Depuis le 2 janvier, toute personne domiciliée en Algérie est autorisée à ouvrir un compte bancaire, si elle n’en possède pas encore. Cette mesure de droit au compte, annoncée par la Banque d’Algérie (BA), s’inscrit dans le cadre d’une politique nationale de facilitation d’accès à la finance. Le pays ne compte pour l’heure qu’une agence bancaire pour 25 000 habitants, soit moitiés moins que le Maroc et la Tunisie. Le droit au compte spécifie que seuls des justificatifs de domicile et d’identité seront nécessaires pour ouvrir un compte. Les personnes physiques ou morales, ainsi que les mineurs, y compris sans intervention de leur représentant légal, sont concernées, souligne La Tribune. Dans le cadre du droit au compte, la BA s’engage à aider les particuliers à trouver une banque alternative, si la première leur a refusé l’ouverture d’un compte. Les PME bénéficieront aussi de cette mesure.
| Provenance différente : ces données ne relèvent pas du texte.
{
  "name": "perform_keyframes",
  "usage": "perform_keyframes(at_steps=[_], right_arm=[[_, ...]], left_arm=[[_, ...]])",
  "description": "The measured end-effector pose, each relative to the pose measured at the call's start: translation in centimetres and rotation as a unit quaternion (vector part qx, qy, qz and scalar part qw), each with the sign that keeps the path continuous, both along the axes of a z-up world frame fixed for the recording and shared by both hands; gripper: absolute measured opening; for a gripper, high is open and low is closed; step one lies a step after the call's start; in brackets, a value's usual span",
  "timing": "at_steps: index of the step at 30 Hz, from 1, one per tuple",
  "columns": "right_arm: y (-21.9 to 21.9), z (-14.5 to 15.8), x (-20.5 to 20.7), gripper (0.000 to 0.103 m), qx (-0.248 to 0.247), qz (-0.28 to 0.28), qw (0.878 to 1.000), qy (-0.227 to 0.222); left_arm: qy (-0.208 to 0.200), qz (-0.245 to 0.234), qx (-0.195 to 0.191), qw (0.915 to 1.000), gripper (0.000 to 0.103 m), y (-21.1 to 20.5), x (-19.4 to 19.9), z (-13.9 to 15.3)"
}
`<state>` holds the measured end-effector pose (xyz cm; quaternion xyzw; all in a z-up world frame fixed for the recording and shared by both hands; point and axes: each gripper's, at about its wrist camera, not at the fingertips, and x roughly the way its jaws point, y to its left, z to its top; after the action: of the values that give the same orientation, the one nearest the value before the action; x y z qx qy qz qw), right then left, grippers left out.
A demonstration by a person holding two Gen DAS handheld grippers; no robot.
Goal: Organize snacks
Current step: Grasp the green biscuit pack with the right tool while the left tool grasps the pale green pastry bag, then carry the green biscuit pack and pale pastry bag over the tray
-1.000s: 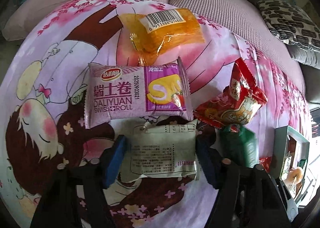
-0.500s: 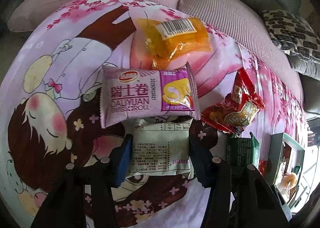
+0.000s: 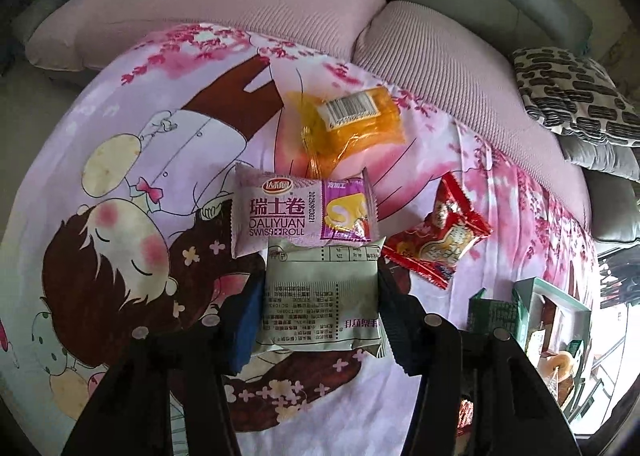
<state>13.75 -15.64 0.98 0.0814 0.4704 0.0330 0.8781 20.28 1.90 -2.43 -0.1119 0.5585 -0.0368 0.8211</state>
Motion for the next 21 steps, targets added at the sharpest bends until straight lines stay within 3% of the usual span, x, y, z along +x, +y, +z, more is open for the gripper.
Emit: perform_keyframes(at_steps=[9, 21], right_arm=[[-3.0, 1.8, -2.0, 0.026, 0.001, -0.045, 0.999, -0.011], [-11.2, 3.5, -4.3, 0.026, -0.005, -0.164, 0.986, -0.028]], left_arm=[[-0.022, -0.013, -0.007, 0.9996, 0.056, -1.4, -1.0, 2.2], [-0.046, -0.070, -0.013, 0.9964, 0.056, -6.0, -2.6, 4.0]])
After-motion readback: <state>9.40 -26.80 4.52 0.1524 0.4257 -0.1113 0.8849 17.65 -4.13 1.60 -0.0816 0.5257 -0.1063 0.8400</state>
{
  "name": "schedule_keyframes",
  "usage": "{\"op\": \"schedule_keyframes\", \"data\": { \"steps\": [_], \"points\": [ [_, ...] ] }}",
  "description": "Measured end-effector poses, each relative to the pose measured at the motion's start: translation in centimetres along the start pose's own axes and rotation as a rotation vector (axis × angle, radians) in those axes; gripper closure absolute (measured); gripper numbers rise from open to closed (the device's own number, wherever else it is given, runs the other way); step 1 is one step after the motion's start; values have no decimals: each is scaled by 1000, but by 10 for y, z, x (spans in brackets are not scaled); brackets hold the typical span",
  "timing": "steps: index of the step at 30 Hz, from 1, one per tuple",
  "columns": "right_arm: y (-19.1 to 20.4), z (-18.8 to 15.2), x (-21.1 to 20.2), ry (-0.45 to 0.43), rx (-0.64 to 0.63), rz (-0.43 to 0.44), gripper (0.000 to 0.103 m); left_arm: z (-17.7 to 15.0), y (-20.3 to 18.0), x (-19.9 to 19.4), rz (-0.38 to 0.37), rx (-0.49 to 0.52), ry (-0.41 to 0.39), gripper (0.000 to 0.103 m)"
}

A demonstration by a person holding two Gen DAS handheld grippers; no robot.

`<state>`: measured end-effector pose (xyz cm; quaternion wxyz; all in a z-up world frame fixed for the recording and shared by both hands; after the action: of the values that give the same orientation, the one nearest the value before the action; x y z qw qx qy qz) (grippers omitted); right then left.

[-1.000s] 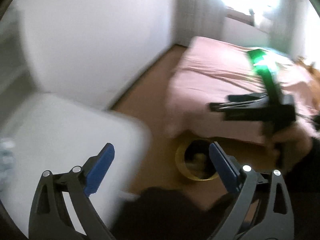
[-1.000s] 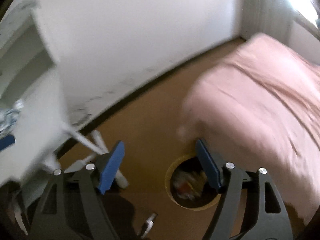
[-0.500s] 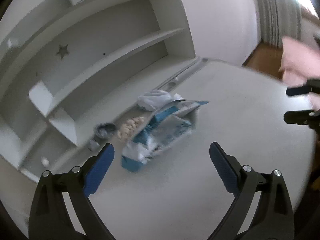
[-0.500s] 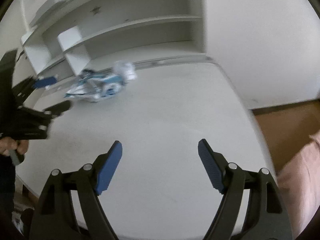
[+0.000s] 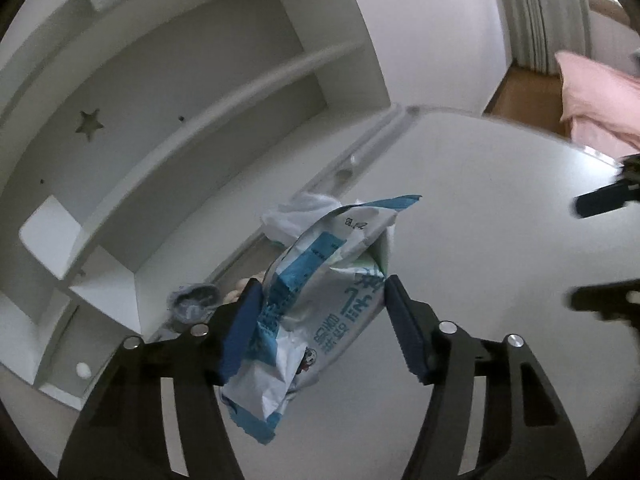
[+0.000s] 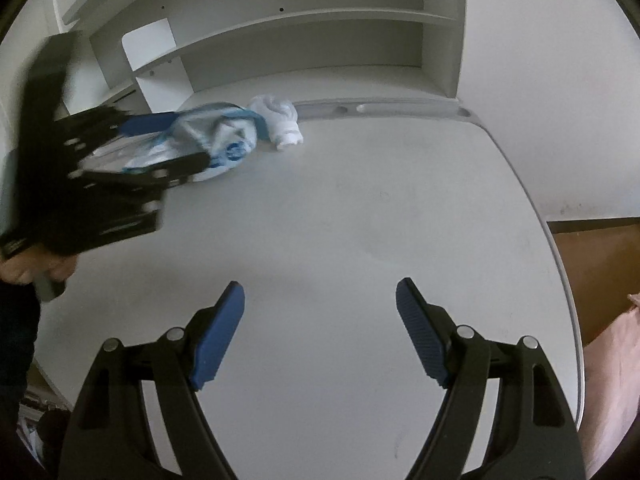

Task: Collect trash
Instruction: 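Grasp the blue-and-white bag with the left tool while the right tool grasps the white cap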

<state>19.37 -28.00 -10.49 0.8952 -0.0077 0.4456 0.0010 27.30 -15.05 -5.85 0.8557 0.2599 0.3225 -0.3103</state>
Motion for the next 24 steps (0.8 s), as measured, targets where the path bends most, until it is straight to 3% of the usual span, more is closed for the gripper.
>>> {"op": "schedule_keyframes", "data": {
  "steps": [4, 10, 13, 17, 19, 20, 24],
  "points": [
    [11, 30, 19, 2, -11, 19, 27, -9, 14, -52, -24, -92, -69, 42],
    [34, 90, 75, 35, -66, -6, 28, -60, 60, -111, -20, -358, -89, 43],
    [43, 112, 100, 54, -84, -13, 32, -89, 78, -122, 3, -451, -72, 43],
    [52, 121, 116, 72, -107, -28, 44, -117, 92, -126, 23, -518, -42, 44],
    [55, 121, 116, 64, -124, -39, 55, -126, 96, -127, 24, -538, -38, 45],
    [56, 120, 114, 61, -129, -41, 70, -130, 98, -126, 26, -549, -32, 45],
    [55, 108, 99, 49, -120, -38, 70, -137, 93, -123, 17, -571, -18, 48]
  ]
}}
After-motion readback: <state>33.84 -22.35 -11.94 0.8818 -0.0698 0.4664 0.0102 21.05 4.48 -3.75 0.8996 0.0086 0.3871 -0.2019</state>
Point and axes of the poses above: each gripper's, at about its wrist camera, not at the fingertips, and x roughly the way its jaws point, y to its left, z to its top, the point moved 2 cm from there along x, roughly the way its jaws point, and after that the axes turned 9 degrees about -z, right-handed, at the moved point
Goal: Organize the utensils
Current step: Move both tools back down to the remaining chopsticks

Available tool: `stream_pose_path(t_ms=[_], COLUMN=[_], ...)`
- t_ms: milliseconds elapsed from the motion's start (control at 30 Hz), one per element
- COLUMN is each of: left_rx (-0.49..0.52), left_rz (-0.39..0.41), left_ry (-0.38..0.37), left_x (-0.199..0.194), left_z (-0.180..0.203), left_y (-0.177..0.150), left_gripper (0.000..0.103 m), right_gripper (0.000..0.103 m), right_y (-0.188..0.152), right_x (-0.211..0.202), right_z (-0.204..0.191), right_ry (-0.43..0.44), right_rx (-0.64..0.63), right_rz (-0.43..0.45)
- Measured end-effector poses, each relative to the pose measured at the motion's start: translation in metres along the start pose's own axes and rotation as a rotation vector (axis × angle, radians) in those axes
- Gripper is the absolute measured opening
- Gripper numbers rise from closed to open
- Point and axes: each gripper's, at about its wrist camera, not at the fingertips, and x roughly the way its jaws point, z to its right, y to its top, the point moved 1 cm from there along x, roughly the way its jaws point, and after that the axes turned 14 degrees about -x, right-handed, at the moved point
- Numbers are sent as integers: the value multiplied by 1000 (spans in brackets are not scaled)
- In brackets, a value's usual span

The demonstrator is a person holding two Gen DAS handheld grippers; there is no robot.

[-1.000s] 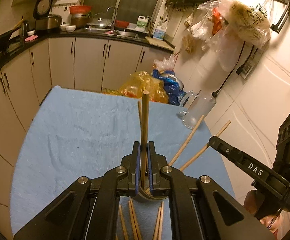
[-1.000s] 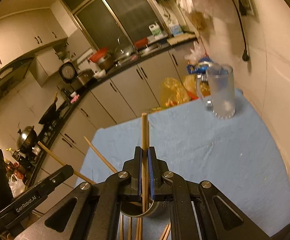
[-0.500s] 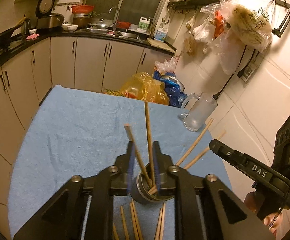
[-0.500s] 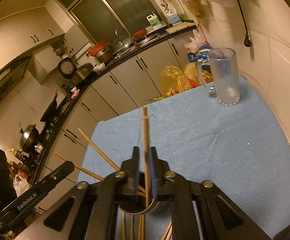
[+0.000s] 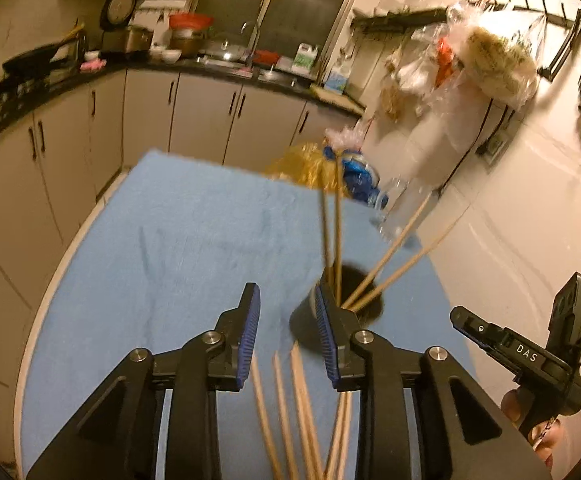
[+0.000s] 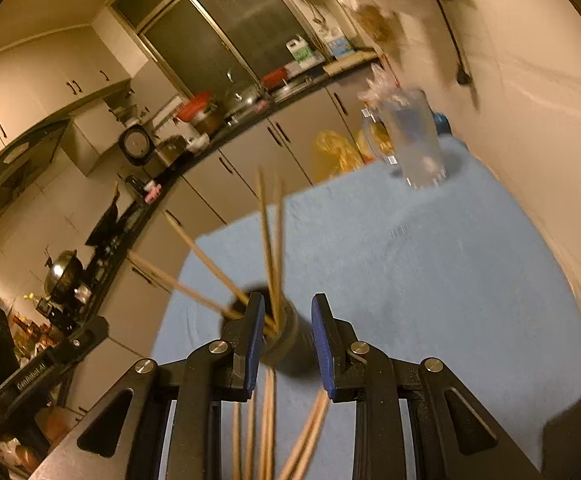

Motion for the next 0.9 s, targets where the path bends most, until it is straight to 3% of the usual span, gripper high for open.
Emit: stream_pose_path(t_ms=[133, 333, 533, 900], left_rx=[-7, -48, -65, -70], left_rz=[-65, -216, -285, -319], left_ry=[35, 57, 79, 121], left_x=[11, 39, 58, 72], left_z=[-25, -48, -48, -43], left_y=[-36, -72, -83, -92], left_gripper=[27, 27, 27, 27], right_gripper=[26, 26, 26, 26], right_y=[-44, -85, -99, -104], right_x=[14, 24, 25, 30], right_z=[6, 11, 16, 18], right_ry=[16, 11, 11, 14], right_rx=[25, 41, 72, 91], right_rz=[-99, -174, -202, -242])
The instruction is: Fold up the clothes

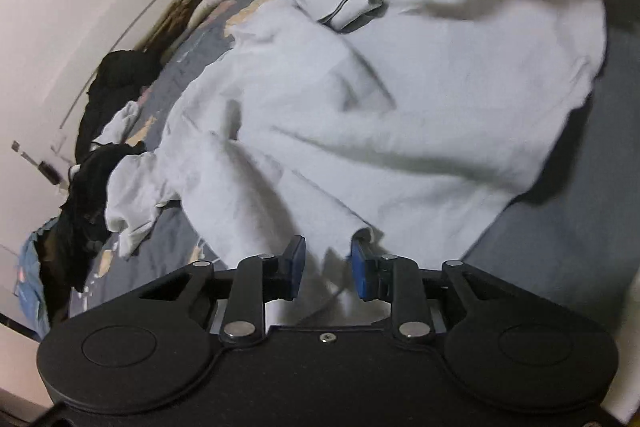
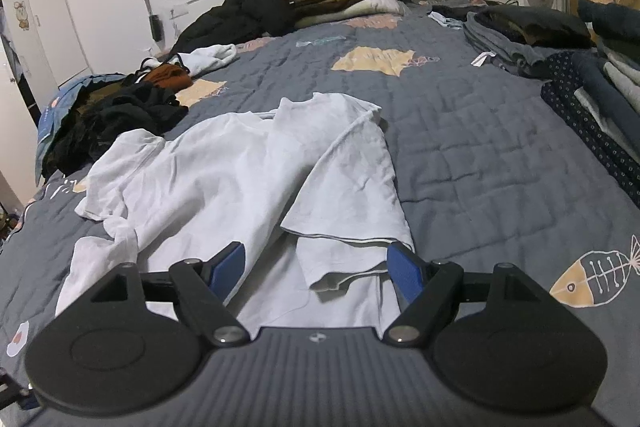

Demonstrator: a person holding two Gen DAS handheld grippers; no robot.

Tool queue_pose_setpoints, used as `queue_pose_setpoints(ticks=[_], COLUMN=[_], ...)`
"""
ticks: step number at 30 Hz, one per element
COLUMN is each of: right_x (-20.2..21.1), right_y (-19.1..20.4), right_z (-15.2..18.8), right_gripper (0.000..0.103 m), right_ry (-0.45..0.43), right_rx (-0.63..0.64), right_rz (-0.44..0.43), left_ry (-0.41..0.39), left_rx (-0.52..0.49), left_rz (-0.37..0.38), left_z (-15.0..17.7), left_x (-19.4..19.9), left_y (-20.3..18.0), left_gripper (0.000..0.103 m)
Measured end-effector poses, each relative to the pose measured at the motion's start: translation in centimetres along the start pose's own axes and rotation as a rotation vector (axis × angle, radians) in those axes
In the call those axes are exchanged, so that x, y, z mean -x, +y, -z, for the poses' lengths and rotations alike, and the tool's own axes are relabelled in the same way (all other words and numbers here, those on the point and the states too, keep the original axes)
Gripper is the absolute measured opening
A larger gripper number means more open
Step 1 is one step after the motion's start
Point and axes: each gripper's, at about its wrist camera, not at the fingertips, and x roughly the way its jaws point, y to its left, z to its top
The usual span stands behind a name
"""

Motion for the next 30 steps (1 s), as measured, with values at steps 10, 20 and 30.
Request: queue_pose_setpoints(ticks=[10, 20, 30], right_x=[-1.5, -1.4, 6.1], right_y=[0.1, 0.5, 5.1], right_z=[-0.3, -0.3, 4.4], right_gripper=[0.077, 0.077, 0.077], right_ry=[0.017, 0.047, 0.071], right_rx=[0.012, 0.084, 0.369], right_rz=[-0.005, 0.002, -0.059], left_ry=[-0.053, 0.256, -0.203], left_rx=[0.316, 0.422, 0.750], left_rz=[-0.072, -0.264, 0.020], left_z=[2.2, 9.5, 5.9], left_x=[4.5, 5.1, 10.2], left_y=[8.4, 15.7, 11.0], left_gripper=[0.011, 0.001, 0.054])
La décision de la BA leur garantit que toute demande de crédit trouvera réponse dans un délai de 45 jours maximum. «
Les facilitations incluses visent à améliorer l’offre des services bancaires de base pour laquelle les pouvoirs publics accordent une importance particulière dans le cadre du développement de l’inclusion financière
», a expliqué le gouverneur de la BA.